First, here's 2015's first half splits:
Compare those half-season tallies to his previous three years:
With the Seahawks sitting at 4-4 and in the unfamiliar feeling of being in third place in the NFC West, I do think that Wilson's play overall in the second half must improve in order to give the Seahawks a chance. The absolute biggest indicator, in my mind, will be redzone percentage. The Seahawks are currently dead last in the NFL in converting redzone appearances into touchdowns (29-percent) and that's a big part of the reason Wilson's touchdown totals are down. Get that going in the second half and it does feel like there's no ceiling for this team.

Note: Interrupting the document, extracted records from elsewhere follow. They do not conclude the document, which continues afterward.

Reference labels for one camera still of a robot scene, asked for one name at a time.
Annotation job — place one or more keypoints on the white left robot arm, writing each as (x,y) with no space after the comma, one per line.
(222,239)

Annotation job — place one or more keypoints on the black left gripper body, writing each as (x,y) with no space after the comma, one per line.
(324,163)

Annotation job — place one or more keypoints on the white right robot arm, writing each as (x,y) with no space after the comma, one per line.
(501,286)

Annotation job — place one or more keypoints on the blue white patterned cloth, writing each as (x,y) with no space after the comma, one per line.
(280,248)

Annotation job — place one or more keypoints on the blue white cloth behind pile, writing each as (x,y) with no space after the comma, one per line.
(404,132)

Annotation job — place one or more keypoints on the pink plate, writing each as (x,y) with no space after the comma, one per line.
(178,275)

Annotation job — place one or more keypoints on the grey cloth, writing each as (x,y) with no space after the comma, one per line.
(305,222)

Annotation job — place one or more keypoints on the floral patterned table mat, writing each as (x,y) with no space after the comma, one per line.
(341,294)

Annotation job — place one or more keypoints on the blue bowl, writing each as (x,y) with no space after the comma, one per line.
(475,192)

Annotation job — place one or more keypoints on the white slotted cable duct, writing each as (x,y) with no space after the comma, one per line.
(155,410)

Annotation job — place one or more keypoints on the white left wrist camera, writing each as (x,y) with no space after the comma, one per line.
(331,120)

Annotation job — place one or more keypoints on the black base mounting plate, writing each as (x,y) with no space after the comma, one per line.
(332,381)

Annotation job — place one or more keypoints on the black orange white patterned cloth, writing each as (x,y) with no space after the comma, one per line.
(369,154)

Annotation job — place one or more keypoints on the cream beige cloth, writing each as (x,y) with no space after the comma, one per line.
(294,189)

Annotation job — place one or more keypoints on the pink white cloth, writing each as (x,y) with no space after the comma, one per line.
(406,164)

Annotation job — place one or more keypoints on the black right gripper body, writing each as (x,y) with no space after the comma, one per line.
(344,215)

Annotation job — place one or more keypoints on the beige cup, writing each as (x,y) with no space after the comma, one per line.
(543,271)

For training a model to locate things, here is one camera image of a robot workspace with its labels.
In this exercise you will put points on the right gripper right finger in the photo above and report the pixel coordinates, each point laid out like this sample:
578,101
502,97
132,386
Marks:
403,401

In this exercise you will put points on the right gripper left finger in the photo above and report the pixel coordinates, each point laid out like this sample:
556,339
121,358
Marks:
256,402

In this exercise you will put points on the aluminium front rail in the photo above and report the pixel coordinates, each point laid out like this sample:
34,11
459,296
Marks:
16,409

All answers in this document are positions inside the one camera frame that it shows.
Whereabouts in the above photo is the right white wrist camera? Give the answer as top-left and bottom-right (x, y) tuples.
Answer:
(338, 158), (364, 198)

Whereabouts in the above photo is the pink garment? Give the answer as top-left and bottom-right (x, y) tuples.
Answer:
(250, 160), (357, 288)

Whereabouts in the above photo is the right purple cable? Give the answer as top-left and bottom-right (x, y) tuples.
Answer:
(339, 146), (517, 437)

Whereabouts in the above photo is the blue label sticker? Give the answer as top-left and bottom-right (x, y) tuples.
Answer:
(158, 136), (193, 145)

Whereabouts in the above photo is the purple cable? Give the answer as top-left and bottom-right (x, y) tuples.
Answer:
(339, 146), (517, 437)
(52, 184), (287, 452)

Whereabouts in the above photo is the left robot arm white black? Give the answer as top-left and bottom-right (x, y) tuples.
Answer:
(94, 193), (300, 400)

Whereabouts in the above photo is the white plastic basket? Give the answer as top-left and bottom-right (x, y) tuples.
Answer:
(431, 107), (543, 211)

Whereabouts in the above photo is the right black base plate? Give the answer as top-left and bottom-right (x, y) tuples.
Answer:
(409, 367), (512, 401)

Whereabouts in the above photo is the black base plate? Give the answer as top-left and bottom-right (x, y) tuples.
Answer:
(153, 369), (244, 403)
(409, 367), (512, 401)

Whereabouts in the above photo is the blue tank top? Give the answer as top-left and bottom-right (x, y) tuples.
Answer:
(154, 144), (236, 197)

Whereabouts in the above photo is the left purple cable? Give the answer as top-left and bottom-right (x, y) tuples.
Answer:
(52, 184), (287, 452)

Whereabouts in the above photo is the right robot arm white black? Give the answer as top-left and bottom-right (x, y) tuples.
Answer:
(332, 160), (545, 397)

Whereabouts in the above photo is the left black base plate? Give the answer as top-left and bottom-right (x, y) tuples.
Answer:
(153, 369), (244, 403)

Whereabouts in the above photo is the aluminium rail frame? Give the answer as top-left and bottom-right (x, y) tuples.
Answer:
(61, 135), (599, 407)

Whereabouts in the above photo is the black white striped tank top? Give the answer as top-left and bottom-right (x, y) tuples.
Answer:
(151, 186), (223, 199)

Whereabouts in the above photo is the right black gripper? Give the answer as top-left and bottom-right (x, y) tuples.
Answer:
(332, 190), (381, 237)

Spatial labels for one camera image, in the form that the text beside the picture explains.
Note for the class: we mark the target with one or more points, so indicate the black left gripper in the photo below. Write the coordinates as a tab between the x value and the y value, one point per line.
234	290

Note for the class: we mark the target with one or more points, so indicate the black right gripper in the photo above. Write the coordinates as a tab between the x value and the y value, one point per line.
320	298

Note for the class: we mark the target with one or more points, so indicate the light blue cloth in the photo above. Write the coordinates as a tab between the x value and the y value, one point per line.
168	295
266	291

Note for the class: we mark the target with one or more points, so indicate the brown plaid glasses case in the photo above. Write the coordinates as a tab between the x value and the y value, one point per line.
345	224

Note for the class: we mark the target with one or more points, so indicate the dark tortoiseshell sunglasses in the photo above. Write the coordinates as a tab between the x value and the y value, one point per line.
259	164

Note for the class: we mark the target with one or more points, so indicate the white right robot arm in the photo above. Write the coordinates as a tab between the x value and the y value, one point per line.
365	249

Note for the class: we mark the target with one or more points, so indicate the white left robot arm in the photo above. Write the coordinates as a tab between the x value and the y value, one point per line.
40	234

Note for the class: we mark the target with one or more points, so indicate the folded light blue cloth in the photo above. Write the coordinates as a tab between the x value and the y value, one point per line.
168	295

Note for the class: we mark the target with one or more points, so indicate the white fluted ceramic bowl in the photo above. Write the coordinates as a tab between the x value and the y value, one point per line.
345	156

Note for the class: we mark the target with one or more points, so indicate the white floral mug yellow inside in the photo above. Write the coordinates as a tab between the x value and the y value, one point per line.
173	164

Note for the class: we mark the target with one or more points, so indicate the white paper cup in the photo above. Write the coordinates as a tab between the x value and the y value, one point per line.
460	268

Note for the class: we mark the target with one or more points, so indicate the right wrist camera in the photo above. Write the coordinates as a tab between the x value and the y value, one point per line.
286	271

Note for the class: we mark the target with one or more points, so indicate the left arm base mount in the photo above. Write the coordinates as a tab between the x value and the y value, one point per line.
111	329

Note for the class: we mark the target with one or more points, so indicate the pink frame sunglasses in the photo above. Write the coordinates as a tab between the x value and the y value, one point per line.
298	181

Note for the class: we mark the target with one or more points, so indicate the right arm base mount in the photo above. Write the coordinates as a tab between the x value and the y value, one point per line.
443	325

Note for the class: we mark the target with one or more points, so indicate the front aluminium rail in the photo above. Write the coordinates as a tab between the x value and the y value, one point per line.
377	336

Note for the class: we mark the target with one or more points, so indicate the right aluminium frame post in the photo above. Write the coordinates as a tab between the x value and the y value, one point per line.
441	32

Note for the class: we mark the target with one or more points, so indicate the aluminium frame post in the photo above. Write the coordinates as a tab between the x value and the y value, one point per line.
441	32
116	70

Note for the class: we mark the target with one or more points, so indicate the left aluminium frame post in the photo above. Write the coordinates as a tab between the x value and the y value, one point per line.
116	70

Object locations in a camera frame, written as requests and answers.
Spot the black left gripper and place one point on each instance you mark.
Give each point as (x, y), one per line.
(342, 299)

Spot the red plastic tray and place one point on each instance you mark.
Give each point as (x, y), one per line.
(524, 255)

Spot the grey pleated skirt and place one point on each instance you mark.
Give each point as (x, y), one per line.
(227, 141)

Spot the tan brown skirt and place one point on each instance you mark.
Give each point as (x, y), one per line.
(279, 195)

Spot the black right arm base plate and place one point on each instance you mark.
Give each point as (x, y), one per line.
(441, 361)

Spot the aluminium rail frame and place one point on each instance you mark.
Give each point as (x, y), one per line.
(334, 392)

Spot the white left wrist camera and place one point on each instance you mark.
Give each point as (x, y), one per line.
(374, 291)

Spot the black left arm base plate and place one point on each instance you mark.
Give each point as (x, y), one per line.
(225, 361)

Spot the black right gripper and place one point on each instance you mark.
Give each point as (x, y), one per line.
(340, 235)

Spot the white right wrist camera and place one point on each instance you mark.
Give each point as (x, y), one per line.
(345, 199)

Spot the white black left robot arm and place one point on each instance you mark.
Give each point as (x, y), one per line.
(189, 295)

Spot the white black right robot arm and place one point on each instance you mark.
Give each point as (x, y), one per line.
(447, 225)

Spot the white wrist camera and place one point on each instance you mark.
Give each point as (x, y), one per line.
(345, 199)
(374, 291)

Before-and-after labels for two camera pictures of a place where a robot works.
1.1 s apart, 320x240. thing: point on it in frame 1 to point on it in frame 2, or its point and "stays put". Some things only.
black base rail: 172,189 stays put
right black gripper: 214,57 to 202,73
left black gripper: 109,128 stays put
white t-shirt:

Defensive Player of the Year - Michael Bennett
I chose Bennett because I think he deserves more recognition for his dominant style of play, and also because a lot of the Seahawks' success starts up front. They must get pressure on opposing quarterbacks with consistency -- sack them, move them off their spot, hurry them, hit them -- and Bennett's done that amazingly well thus far. We've heard anecdotally that Bennett is the hardest player on the Seahawks to scheme for and he's the type of player that makes an impact on nearly every one of Seattle's defensive plays. He's the Seahawks' version of J.J. Watt or Aaron Donald, and if you took out his regular disruptiveness and I really wonder how different this defense would look.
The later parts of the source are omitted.